** Exercise **
Please copy out the entries below exactly, beginning with the line that contains "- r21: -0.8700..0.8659" and ending with the line that contains "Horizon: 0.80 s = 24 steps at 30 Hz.", and include nothing outside that span.

** Record excerpts **
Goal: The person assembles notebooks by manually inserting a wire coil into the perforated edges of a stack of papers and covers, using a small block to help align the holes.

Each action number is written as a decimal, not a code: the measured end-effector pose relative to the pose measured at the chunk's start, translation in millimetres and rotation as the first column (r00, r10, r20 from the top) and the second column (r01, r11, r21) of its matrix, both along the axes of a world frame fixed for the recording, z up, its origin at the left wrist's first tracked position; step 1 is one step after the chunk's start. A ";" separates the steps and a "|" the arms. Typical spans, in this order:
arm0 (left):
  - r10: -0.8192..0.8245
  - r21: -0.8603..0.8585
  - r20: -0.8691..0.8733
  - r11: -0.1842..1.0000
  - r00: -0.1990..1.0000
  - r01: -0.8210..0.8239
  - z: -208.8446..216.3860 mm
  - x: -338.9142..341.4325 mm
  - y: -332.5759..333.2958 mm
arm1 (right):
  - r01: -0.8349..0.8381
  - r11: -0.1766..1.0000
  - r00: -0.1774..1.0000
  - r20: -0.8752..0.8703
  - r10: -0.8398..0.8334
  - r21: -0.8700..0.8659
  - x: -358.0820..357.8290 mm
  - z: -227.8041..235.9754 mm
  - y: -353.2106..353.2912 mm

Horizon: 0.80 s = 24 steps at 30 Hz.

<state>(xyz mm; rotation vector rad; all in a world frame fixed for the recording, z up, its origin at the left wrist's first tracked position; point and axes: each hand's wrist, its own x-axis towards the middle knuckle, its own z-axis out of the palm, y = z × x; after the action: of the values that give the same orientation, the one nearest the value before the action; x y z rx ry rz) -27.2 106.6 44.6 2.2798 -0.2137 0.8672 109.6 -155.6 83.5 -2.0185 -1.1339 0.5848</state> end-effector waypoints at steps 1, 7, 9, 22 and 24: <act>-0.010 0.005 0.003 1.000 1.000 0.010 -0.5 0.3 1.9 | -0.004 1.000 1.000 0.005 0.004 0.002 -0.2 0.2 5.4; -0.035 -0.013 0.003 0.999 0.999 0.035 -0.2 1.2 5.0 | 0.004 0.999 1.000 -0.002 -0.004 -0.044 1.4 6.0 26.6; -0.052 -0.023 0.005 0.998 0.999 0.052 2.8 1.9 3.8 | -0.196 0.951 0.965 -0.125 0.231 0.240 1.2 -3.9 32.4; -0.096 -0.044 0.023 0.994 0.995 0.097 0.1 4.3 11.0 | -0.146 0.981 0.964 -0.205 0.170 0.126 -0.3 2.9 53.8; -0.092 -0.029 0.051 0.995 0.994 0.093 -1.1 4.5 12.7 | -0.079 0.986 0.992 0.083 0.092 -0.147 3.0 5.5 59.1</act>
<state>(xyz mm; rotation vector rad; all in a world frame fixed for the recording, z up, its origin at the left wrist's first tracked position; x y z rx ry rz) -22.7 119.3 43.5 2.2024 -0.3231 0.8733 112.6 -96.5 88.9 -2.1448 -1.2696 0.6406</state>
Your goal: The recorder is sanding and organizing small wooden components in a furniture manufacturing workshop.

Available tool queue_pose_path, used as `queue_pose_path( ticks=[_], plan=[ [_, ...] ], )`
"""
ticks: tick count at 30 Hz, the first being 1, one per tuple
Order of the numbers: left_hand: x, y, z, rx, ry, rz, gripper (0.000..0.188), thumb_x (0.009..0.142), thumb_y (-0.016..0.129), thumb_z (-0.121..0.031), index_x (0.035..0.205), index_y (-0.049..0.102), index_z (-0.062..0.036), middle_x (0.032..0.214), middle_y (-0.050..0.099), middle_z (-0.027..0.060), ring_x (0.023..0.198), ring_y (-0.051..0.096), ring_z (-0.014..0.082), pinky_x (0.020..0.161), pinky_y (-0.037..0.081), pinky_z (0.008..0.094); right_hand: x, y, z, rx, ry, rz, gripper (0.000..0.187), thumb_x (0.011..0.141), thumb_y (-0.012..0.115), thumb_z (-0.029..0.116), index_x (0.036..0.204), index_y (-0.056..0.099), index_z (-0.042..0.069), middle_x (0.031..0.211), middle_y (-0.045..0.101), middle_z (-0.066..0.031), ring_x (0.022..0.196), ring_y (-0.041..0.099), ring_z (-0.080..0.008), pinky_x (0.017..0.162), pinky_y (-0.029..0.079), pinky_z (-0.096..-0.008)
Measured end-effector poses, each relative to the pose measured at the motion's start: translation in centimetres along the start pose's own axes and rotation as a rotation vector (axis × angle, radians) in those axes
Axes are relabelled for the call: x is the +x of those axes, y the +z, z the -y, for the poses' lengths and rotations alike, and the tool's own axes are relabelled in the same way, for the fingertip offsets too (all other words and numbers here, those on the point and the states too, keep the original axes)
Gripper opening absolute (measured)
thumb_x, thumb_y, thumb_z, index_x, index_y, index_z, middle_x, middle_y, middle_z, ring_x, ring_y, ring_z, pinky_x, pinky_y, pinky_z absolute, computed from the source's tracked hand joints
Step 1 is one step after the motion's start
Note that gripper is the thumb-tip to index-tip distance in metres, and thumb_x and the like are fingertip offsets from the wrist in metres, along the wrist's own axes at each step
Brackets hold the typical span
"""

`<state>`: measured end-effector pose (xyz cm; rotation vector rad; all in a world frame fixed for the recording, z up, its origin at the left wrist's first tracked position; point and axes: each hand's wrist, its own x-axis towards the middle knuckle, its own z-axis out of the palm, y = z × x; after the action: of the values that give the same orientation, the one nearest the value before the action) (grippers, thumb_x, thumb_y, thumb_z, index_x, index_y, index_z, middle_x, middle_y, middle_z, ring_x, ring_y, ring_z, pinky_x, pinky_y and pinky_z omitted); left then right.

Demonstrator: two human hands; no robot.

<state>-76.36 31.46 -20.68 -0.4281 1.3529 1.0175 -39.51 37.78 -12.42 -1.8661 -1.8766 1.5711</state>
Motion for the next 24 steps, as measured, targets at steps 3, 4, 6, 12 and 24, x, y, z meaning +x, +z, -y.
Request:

** Solution to this exercise **
  - r21: -0.8700..0.8659
  - x: -358.0820..357.8290 mm
  - z: -227.8041..235.9754 mm
  - y: -353.2106..353.2912 mm

Horizon: 0.80 s = 24 steps at 30 Hz.

Apart from this answer, nothing more is required.